### WORK ITEM
Check each line of the material below, and copy it if it holds the string "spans".
_ _ _ _ _ _ _
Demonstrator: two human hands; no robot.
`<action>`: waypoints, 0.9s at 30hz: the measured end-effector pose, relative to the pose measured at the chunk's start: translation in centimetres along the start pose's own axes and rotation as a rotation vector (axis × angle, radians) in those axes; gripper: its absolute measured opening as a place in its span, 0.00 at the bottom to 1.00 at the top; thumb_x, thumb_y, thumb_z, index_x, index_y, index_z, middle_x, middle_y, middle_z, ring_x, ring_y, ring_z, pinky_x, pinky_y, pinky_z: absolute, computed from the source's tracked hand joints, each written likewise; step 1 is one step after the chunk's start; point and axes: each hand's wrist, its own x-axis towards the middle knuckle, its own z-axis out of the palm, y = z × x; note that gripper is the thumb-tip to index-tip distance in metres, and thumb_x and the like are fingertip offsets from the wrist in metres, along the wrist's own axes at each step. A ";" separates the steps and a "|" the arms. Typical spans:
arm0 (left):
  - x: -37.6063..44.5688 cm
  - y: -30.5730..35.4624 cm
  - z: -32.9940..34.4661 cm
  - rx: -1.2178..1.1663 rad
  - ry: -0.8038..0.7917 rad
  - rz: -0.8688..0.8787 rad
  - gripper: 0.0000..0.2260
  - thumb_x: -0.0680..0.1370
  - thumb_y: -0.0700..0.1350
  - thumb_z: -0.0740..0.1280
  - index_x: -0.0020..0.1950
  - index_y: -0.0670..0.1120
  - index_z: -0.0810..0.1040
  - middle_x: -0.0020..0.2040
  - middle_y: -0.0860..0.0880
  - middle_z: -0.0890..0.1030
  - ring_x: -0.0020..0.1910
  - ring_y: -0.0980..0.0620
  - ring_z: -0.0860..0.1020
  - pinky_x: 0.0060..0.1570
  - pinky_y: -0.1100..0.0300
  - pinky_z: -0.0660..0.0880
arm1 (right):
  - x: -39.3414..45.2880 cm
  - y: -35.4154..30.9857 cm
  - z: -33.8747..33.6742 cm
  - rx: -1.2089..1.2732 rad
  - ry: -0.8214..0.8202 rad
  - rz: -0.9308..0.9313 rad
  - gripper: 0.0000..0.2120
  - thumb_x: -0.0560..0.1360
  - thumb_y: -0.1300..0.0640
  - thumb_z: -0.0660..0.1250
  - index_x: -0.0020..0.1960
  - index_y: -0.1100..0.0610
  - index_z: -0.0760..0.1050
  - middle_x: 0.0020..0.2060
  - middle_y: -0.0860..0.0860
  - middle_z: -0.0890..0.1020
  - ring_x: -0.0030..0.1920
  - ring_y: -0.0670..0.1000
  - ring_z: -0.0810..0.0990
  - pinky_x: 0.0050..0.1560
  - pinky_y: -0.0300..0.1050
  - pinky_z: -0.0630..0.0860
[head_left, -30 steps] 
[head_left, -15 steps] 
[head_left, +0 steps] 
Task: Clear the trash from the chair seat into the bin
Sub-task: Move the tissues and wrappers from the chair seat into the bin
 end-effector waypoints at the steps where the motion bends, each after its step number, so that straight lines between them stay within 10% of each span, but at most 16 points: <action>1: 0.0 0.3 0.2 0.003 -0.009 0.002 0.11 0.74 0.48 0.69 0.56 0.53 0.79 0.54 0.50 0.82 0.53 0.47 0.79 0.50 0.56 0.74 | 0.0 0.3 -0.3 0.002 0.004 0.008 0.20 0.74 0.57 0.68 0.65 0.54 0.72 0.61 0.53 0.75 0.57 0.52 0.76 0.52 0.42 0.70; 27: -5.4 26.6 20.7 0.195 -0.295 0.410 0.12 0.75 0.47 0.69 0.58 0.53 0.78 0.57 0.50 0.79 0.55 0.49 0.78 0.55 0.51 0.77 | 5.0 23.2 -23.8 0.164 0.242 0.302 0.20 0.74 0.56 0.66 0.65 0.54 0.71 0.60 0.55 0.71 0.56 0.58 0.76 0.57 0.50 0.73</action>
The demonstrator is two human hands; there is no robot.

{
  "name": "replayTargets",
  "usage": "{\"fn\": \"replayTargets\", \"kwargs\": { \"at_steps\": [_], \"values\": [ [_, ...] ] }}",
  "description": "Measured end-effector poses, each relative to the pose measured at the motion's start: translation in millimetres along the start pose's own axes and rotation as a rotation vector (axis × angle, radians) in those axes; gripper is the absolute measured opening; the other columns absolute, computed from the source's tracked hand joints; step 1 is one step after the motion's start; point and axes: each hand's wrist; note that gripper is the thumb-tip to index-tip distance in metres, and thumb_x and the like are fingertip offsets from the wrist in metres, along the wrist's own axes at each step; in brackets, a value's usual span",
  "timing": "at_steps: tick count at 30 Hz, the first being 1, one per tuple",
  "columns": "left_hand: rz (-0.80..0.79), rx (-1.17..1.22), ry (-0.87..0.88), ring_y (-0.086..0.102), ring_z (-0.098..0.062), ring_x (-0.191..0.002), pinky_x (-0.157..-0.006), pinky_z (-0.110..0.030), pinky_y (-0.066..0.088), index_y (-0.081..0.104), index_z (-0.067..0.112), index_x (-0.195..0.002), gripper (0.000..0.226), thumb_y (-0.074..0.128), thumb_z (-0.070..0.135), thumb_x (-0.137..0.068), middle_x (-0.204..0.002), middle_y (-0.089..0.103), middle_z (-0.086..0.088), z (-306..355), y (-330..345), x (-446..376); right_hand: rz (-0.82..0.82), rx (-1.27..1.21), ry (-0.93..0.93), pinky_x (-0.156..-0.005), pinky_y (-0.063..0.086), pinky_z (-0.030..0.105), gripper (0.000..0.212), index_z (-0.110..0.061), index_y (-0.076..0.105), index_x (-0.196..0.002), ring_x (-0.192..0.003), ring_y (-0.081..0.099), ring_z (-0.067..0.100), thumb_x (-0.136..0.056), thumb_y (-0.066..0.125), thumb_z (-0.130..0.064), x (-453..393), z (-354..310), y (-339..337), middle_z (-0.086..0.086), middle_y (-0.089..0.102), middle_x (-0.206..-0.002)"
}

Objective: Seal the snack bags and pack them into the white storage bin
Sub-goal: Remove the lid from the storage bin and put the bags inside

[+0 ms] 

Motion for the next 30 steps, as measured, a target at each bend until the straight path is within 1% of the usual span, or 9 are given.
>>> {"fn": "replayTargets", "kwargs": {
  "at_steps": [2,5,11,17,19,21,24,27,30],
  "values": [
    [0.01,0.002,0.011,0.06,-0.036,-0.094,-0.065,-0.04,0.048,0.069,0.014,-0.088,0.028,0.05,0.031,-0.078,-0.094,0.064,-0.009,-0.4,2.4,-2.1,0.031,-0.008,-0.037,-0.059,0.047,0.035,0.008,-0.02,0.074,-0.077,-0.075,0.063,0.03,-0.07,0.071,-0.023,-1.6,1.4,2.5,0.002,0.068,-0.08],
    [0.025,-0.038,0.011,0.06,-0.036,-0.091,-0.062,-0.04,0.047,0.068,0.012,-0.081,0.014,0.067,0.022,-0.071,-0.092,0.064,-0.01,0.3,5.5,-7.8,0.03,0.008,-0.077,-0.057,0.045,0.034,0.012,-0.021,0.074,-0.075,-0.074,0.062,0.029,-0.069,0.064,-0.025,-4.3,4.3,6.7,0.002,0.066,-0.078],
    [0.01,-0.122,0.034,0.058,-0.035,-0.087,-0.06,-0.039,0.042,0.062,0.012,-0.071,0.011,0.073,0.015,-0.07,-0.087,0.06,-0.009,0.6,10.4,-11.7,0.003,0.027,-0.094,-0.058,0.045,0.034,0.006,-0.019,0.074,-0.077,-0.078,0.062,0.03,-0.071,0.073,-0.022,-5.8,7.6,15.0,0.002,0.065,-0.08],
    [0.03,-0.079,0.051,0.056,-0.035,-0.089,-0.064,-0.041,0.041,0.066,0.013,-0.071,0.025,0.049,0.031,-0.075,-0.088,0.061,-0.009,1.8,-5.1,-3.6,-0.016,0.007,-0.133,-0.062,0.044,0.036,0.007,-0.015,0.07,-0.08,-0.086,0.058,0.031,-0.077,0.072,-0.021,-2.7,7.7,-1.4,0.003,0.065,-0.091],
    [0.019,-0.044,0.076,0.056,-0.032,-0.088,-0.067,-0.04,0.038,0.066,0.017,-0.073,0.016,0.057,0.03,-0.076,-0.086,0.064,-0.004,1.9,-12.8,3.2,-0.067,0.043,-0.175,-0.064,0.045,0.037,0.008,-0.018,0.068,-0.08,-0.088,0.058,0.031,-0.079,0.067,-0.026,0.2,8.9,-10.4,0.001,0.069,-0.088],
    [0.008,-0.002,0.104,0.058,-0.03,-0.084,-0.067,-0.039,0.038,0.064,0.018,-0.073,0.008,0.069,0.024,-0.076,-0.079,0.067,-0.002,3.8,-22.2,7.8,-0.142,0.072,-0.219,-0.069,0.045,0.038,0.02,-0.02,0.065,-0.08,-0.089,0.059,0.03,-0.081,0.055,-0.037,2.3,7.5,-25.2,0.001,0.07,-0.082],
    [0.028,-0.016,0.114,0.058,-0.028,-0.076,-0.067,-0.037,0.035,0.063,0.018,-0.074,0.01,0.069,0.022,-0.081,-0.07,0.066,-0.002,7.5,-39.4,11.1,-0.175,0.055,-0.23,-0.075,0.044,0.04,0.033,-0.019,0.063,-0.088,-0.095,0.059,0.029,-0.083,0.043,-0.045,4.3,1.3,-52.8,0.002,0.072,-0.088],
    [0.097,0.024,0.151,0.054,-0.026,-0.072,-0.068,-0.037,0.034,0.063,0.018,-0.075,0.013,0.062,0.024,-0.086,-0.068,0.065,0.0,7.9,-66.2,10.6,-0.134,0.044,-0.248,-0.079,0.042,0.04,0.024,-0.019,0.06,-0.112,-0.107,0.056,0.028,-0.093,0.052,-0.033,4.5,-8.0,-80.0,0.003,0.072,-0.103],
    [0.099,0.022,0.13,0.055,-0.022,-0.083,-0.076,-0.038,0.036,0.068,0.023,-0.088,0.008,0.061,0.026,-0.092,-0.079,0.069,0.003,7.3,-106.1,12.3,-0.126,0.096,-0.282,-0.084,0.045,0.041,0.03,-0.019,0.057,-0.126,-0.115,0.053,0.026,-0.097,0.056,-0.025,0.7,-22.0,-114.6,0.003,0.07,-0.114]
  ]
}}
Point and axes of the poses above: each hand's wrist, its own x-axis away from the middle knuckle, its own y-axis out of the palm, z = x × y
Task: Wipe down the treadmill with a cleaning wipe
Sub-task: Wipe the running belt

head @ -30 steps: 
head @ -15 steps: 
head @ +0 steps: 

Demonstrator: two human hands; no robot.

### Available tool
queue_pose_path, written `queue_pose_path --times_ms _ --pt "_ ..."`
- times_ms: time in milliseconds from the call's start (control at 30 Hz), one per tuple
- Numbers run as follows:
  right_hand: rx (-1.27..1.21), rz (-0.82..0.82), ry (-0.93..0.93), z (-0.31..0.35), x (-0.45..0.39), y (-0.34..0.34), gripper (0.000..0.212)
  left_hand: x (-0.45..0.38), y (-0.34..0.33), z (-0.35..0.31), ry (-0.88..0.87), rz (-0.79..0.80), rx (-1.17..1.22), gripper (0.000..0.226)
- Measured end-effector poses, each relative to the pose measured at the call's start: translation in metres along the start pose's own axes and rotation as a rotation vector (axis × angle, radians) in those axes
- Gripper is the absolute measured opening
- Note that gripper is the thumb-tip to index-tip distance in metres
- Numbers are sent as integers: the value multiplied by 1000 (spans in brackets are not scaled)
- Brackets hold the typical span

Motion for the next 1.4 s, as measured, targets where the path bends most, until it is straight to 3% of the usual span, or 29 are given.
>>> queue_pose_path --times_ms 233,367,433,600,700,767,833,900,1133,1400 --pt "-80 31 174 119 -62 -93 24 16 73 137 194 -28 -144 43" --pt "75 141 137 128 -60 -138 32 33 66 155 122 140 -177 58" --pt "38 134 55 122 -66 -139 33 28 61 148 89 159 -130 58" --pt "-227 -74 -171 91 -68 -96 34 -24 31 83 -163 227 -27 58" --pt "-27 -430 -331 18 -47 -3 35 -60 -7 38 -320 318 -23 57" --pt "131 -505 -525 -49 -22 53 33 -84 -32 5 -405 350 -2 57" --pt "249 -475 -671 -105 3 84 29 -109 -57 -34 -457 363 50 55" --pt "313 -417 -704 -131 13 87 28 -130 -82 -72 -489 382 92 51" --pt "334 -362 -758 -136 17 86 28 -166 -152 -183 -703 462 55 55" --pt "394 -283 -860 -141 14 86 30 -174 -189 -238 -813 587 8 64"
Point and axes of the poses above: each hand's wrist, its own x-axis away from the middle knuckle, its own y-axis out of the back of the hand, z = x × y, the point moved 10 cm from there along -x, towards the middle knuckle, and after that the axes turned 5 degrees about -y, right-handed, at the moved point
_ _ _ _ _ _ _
### SOLUTION TO THE PROBLEM
`<action>`: waypoints, 0.9s at 30hz: the measured end-effector pose, relative to the pose measured at the chunk's start: translation in centimetres along the start pose's own axes and rotation as a rotation vector (axis × angle, radians) in those axes; gripper: its absolute measured opening as a place in its span, 0.00 at the bottom to 1.00 at the top; thumb_x, thumb_y, thumb_z, index_x, index_y, index_z, middle_x, middle_y, middle_z, ring_x, ring_y, ring_z, pinky_x, pinky_y, pinky_z: absolute, computed from the source's tracked hand joints, each written likewise; step 1 is one step after the chunk's start; point and axes: each hand's wrist, its own x-axis towards the middle knuckle, its own z-axis out of the palm, y = z × x; note that gripper is the thumb-tip to index-tip distance in metres, and thumb_x and the like are fingertip offsets from the wrist in metres, along the wrist's own axes at each step. A ";" separates the steps and a "|" the arms. Typical spans:
- Numbers are sent as integers: the value multiplied by 1000 (spans in brackets are not scaled)

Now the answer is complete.